Last but not least, Papachristophorou says: “As far as the opportunities go on the investment side, we will look at things where we feel we have a competitive advantage. We are extremely selective in the opportunities we are pursuing and very focused on our investment themes. At the same time, we do have flexibility with our sources of capital. Although I do believe with some improvement that the traditional fund model is the way to go, at least in the opportunistic space, one does need to remain flexible and adaptable to the needs of investors.”
Papachristophorou notes how RREEF Real Estate has done exceptionally well in the markets where it has a strong local presence. “We will look to maintain that and retain stability in the platform,” he says. “Still, we are ready to go wherever the current opportunities unfolding become more profound.”

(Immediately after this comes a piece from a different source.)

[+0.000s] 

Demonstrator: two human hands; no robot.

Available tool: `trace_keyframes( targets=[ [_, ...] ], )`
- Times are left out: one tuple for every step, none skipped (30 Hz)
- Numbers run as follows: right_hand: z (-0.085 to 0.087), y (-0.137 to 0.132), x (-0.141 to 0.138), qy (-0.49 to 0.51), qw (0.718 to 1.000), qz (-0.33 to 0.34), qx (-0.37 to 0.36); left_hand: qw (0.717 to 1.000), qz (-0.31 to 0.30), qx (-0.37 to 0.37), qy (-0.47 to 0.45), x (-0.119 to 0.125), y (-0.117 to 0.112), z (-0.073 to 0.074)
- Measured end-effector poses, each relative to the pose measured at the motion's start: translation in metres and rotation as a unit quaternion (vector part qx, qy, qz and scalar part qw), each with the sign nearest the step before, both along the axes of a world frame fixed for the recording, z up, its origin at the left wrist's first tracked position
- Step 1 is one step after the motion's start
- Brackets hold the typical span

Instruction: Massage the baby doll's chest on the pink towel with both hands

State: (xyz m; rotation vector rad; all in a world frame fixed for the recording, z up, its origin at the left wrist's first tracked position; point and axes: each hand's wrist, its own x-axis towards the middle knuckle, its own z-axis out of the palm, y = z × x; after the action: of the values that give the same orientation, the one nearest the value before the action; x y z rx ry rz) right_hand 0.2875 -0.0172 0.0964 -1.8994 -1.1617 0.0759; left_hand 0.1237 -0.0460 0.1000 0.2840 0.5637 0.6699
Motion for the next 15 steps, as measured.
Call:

Hatfield has been a partner at Clifford Chance since 2002. At the firm, he specialises in private investment funds, advising on the structuring and marketing of such funds as well as commercial issues arising from the operation of such funds.

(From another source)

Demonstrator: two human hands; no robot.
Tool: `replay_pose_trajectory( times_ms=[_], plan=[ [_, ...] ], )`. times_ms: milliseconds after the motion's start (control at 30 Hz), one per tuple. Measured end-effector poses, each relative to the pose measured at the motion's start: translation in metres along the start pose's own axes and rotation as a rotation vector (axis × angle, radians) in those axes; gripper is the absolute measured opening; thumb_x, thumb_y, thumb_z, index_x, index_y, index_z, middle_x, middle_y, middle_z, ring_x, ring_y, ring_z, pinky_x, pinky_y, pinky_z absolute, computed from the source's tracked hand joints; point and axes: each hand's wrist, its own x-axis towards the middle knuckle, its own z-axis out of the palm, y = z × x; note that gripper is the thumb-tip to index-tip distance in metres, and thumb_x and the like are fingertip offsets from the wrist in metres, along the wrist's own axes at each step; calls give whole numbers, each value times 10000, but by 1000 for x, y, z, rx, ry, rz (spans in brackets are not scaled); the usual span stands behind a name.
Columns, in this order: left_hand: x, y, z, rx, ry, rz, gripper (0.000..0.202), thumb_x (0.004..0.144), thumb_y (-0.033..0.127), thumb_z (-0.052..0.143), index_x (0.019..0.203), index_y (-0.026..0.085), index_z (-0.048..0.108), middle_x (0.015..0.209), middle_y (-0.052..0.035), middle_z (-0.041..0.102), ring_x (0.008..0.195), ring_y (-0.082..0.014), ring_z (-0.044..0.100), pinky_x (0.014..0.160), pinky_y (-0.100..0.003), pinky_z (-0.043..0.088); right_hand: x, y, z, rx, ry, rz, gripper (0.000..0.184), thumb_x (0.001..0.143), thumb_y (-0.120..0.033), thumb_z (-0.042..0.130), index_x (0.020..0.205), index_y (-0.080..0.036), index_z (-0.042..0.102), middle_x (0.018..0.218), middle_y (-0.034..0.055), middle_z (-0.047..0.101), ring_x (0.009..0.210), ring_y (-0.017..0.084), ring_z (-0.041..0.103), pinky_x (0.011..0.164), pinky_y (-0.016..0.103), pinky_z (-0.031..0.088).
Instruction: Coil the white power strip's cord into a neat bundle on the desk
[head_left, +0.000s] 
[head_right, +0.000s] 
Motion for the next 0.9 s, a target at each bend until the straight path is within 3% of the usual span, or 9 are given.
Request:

Hatfield began his legal career with Clifford Chance in 1991 and qualified in 1993. He was named as one of the private equity real estate industry’s leading fund lawyers in Chambers’ 2010 UK Guide to the Legal Profession.
RREEF Real Estate
Papachristophorou is a managing director of RREEF Real Estate and global head of opportunistic investing, which comprises a series of high-yield products. Prior to that, he was the co-chief executive officer for Europe, the Middle East and North Africa and has been instrumental in integrating and consolidating RREEF’s alternatives platform in Europe.

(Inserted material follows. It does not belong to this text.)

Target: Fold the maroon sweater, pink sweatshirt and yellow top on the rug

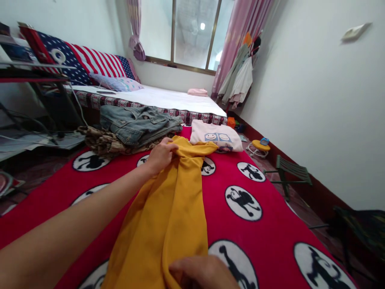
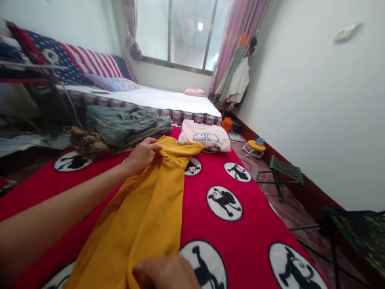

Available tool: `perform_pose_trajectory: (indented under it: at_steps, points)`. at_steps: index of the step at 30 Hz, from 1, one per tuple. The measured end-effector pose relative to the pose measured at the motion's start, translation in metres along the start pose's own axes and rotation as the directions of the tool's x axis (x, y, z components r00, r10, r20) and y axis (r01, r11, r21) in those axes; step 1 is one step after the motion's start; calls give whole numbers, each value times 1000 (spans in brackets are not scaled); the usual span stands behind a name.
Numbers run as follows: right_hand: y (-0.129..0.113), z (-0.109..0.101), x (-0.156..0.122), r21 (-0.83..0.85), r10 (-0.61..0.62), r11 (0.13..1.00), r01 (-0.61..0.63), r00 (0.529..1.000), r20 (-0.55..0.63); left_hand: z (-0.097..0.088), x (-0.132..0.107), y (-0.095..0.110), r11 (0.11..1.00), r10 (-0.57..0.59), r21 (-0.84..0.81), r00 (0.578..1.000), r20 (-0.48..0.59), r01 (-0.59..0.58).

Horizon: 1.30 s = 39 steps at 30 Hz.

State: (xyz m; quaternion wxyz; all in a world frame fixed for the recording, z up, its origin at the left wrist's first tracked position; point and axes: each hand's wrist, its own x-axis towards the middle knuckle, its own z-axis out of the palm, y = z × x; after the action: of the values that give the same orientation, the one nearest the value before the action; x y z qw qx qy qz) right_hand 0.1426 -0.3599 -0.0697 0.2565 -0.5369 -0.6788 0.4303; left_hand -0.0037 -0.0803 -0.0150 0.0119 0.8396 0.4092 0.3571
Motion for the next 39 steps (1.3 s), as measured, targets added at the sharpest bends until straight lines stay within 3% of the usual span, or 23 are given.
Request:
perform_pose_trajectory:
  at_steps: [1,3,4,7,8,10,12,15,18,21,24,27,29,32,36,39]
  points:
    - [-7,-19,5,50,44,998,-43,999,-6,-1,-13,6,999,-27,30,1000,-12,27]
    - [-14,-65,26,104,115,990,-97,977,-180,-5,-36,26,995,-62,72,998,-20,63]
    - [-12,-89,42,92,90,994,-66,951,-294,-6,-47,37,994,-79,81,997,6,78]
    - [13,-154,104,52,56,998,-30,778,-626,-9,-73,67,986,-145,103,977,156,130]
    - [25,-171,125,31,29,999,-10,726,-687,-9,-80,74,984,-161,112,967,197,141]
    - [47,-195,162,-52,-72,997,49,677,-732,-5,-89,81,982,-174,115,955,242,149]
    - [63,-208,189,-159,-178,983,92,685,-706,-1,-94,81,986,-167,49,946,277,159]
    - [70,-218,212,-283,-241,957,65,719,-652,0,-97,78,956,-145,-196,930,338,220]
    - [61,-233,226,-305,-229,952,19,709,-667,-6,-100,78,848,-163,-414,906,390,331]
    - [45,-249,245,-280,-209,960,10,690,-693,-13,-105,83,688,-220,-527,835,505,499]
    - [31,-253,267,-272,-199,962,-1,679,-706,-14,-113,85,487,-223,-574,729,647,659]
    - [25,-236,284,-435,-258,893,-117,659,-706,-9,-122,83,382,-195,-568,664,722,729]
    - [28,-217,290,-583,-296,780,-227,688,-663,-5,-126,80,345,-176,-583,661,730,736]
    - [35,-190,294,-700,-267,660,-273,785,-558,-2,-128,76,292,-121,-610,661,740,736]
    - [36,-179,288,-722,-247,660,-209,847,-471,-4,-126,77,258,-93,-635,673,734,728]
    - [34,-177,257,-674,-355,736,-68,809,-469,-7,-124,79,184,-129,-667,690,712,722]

Since joining RREEF, Papachristophorou has completed and/or restructured more than 60 investments with a gross asset value in excess of €20 billion. He joined Deutsche Bank (Bankers Trust at the time) in March 1998.
Hodes Weill & Associates
Field just joined Hodes Weill & Associates as a partner in January. In his new role, he is responsible for managing the business activities of the firm in Europe, including coverage of institutional investors and investment and fund managers.
Previously, Field sat on the international board of Grosvenor Fund Management, with responsibility for business development and capital-raising across all regions. From 2003 to 2009, he was a director at Credit Suisse in the firm’s real estate private fund group, where he was responsible for developing the European business and raising capital from European institutional investors for various private equity funds globally.
Senior vice president
Metropolitan Real Estate Equity Management
Ford is a senior vice president at Metropolitan Real Estate Equity Management, where he is responsible for identifying and evaluating primary and secondary investment opportunities in Europe and the United Kingdom. In addition, he is a frequent guest lecturer at Georgetown University’s McDonough School of Business.
Prior to joining Metropolitan Real Estate, Ford was a management consultant with Simon-Kucher & Partners, where he specialized in pricing and marketing strategies across a broad range of industries in Europe, Latin America and the US.